─── SUPPLIED MATERIAL ───
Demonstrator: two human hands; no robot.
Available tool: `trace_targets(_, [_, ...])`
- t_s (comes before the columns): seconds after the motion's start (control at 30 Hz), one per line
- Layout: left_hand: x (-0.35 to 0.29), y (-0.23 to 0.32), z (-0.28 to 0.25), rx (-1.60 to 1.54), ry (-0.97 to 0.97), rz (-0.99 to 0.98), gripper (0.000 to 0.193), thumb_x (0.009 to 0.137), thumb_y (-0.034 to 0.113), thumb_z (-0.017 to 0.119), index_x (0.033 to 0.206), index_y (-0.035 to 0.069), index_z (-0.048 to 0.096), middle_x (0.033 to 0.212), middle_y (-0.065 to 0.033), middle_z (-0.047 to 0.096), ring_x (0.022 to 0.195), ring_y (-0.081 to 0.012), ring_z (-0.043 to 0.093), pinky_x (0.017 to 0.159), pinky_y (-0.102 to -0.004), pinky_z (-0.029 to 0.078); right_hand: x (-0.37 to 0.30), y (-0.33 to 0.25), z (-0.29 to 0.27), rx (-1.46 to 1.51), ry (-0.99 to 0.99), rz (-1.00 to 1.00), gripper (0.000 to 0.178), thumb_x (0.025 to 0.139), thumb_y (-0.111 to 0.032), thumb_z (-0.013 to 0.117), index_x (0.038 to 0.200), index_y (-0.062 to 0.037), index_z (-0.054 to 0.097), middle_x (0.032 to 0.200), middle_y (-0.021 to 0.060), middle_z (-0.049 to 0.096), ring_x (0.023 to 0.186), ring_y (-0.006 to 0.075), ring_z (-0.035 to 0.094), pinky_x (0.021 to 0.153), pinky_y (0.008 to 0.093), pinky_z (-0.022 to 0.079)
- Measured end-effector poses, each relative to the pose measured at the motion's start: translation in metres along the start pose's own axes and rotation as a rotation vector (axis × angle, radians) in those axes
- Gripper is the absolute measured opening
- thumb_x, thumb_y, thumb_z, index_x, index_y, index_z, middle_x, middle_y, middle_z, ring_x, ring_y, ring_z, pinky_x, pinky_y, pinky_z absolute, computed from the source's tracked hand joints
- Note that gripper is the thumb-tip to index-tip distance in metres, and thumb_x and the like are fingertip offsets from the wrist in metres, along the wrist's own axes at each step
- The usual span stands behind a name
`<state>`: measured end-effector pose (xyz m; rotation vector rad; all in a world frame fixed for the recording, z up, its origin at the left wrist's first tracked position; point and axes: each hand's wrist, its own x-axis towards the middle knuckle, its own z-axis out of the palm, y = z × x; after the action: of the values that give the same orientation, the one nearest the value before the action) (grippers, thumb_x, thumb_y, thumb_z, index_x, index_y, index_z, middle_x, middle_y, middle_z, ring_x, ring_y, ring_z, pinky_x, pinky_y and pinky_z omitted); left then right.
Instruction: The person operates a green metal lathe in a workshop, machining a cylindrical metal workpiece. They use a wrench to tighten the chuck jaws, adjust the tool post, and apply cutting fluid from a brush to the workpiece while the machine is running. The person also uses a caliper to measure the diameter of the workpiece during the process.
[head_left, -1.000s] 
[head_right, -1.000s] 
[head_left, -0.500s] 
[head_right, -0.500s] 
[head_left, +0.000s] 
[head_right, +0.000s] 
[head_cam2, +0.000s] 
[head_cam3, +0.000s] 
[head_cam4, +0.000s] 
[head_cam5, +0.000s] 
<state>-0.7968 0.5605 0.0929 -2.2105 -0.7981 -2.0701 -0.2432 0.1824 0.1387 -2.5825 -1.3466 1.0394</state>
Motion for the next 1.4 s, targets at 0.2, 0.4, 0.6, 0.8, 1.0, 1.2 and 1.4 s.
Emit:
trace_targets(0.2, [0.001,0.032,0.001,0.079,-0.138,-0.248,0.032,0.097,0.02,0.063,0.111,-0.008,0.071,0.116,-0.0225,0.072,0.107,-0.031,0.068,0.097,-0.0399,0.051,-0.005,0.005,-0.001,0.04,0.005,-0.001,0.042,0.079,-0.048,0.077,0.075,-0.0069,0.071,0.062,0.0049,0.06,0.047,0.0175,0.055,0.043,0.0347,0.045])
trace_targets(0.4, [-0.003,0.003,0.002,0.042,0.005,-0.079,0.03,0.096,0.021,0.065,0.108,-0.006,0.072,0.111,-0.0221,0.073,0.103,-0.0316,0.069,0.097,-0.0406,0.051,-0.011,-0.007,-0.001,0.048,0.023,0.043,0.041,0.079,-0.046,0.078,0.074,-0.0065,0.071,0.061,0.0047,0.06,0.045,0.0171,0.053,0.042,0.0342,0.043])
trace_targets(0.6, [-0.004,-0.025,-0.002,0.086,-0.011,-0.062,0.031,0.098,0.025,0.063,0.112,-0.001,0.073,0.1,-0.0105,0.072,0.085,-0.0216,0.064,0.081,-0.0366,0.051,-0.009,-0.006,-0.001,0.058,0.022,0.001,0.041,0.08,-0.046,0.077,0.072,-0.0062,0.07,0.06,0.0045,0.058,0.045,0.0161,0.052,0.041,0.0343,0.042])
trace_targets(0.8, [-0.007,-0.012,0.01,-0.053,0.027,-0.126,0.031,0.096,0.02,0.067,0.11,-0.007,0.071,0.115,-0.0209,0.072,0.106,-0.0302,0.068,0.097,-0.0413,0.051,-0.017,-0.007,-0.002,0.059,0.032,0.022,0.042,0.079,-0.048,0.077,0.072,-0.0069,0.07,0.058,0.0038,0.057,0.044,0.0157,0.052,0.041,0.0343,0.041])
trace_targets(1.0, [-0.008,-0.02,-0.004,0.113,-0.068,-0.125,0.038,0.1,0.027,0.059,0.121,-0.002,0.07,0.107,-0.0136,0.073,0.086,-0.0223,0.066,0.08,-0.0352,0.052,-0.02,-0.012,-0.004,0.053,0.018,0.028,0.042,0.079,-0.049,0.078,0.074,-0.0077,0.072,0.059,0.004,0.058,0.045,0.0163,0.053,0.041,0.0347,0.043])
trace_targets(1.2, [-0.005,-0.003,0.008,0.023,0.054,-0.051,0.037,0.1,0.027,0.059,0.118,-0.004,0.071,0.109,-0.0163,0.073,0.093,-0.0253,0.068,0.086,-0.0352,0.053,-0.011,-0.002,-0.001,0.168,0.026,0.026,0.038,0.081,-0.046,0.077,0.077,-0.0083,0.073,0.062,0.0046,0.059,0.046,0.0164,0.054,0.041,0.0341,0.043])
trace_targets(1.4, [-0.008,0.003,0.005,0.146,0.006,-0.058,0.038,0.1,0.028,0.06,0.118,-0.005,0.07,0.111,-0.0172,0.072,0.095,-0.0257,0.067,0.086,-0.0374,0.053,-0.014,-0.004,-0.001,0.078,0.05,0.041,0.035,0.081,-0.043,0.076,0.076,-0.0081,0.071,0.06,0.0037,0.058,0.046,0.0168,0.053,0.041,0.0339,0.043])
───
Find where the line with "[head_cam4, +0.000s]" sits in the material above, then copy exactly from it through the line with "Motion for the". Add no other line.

[head_cam4, +0.000s] 
[head_cam5, +0.000s] 
<state>-0.7968 0.5605 0.0929 -2.2105 -0.7981 -2.0701 -0.2432 0.1824 0.1387 -2.5825 -1.3466 1.0394</state>
Motion for the next 1.4 s, targets at 0.2, 0.4, 0.6, 0.8, 1.0, 1.2 and 1.4 s.

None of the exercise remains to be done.